## The problem
With the pictures excluded, reproduce all of the data exactly.

## Dataset extract
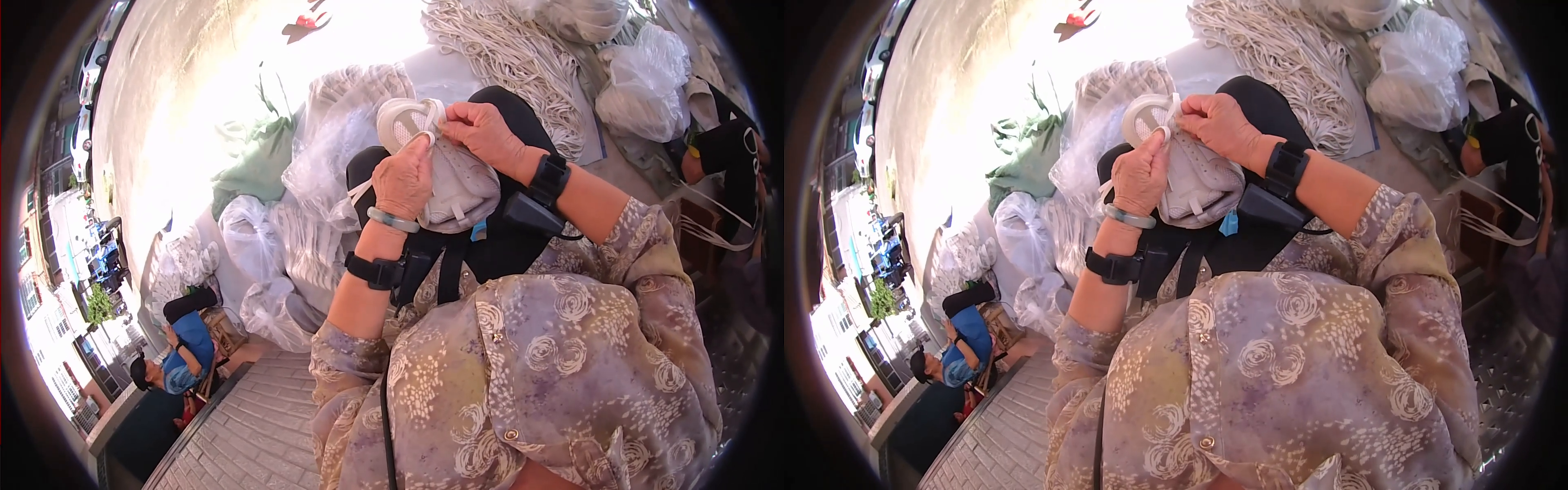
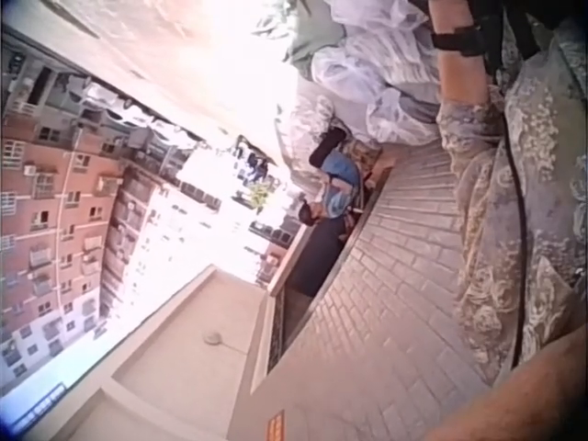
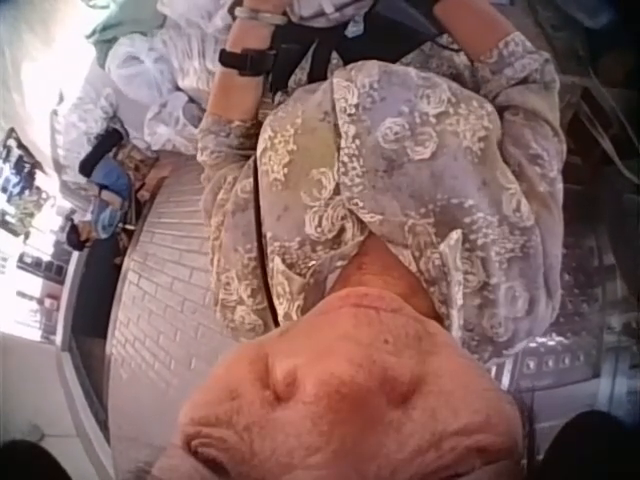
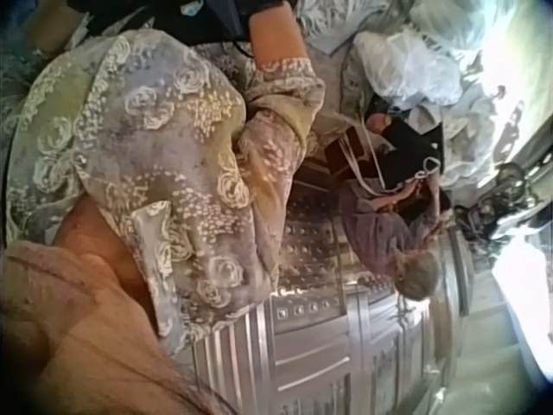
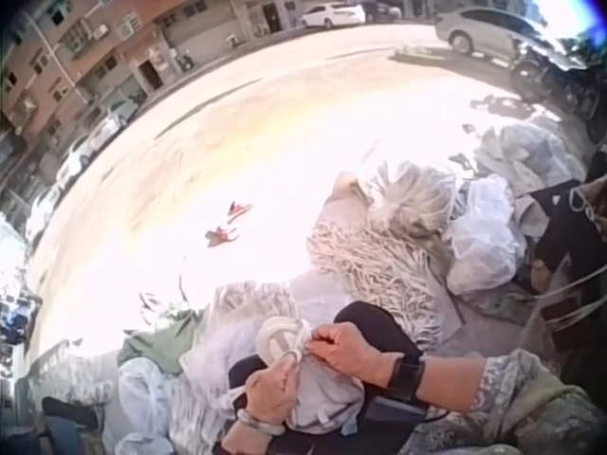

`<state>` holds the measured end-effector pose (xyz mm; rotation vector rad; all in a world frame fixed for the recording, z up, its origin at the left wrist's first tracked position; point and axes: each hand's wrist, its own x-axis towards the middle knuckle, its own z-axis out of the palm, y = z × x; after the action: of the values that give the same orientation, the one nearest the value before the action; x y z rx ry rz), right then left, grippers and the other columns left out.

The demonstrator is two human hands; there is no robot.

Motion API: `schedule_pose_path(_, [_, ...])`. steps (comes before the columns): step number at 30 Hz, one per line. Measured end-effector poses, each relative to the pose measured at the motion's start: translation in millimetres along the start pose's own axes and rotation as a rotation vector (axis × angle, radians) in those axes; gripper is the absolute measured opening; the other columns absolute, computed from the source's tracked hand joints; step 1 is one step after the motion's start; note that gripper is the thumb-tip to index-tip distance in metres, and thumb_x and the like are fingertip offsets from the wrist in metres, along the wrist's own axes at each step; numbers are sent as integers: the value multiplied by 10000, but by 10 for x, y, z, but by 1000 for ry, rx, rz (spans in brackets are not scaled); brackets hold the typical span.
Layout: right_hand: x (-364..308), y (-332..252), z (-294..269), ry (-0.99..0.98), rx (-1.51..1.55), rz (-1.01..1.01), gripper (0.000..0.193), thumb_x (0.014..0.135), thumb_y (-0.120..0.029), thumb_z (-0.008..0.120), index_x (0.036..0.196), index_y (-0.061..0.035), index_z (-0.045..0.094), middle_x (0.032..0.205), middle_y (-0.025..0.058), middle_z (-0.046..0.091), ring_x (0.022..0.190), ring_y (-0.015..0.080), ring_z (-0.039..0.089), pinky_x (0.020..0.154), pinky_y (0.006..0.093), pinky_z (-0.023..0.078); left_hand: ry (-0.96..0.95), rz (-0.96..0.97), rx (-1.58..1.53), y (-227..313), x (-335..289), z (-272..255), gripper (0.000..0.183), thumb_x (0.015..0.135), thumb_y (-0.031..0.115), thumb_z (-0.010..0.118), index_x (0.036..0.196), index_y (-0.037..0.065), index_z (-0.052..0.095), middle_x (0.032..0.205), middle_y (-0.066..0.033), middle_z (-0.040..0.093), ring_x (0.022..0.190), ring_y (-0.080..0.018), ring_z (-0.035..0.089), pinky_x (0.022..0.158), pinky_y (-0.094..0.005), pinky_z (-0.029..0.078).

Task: Lacing white athletic shoes while sitting outdoors near a pile of materials.

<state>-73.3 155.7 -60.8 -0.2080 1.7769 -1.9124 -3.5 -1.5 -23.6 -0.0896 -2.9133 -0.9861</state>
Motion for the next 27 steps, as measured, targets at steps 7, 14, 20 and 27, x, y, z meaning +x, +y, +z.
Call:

## Exercise answer
`<state>` holds the measured end-effector pose (xyz mm; rotation vector rad; all in a world frame fixed for the recording, z up, its origin at the left wrist's first tracked position; point and axes: each hand's wrist, its own x-axis towards the middle knuckle, its own z-axis out of the palm, y = z × x; after the action: of the values that give the same orientation, the one nearest the value before the action; x y z rx ry rz), right then left, grippers and the other columns left out.

The demonstrator is two human hands; there is no robot.

Motion API: `schedule_pose_path(_, [_, ...])`. steps (comes before the columns): step number at 30 Hz, one per line. Measured end-effector poses, each relative to the pose measured at the motion's start: translation in millimetres along the start pose's own axes and rotation as a rotation vector (axis × angle, radians) in those axes; gripper is the absolute measured opening; the other columns absolute, computed from the source's tracked hand joints; step 1 is one step after the motion's start; note that gripper is the thumb-tip to index-tip distance in metres, and thumb_x and the like are fingertip offsets from the wrist in metres, along the wrist's own axes at each step; numbers are sent as integers: the value multiplied by 10000, but by 10 for x, y, z, but by 1000 for ry, rx, rz (spans in brackets are not scaled); brackets hold the typical span.
Layout: right_hand: x (-364..308), y (-332..252), z (-294..269), ry (-0.99..0.98), rx (-1.51..1.55), rz (-1.01..1.01), gripper (0.000..0.193), thumb_x (0.014..0.135), thumb_y (-0.120..0.029), thumb_z (-0.008..0.120), index_x (0.036..0.196), index_y (-0.061..0.035), index_z (-0.045..0.094), middle_x (0.032..0.205), middle_y (-0.025..0.058), middle_z (-0.046..0.091), ring_x (0.022..0.190), ring_y (-0.015..0.080), ring_z (-0.039..0.089), pinky_x (0.020..0.154), pinky_y (0.006..0.093), pinky_z (-0.023..0.078); left_hand: ry (-0.96..0.95), rz (-0.96..0.97), rx (-1.58..1.53), y (-227..313), x (-335..289), z (-272..255), gripper (0.000..0.183), thumb_x (0.015..0.135), thumb_y (-0.031..0.115), thumb_z (-0.010..0.118), index_x (0.036..0.196), index_y (-0.037..0.065), index_z (-0.052..0.095), middle_x (0.032..0.205), middle_y (-0.066..0.033), middle_z (-0.040..0.093), ring_x (0.022..0.190), ring_y (-0.080..0.018), ring_z (-0.035..0.089), pinky_x (0.022..0.158), pinky_y (-0.094..0.005), pinky_z (-0.029..0.078).

Task: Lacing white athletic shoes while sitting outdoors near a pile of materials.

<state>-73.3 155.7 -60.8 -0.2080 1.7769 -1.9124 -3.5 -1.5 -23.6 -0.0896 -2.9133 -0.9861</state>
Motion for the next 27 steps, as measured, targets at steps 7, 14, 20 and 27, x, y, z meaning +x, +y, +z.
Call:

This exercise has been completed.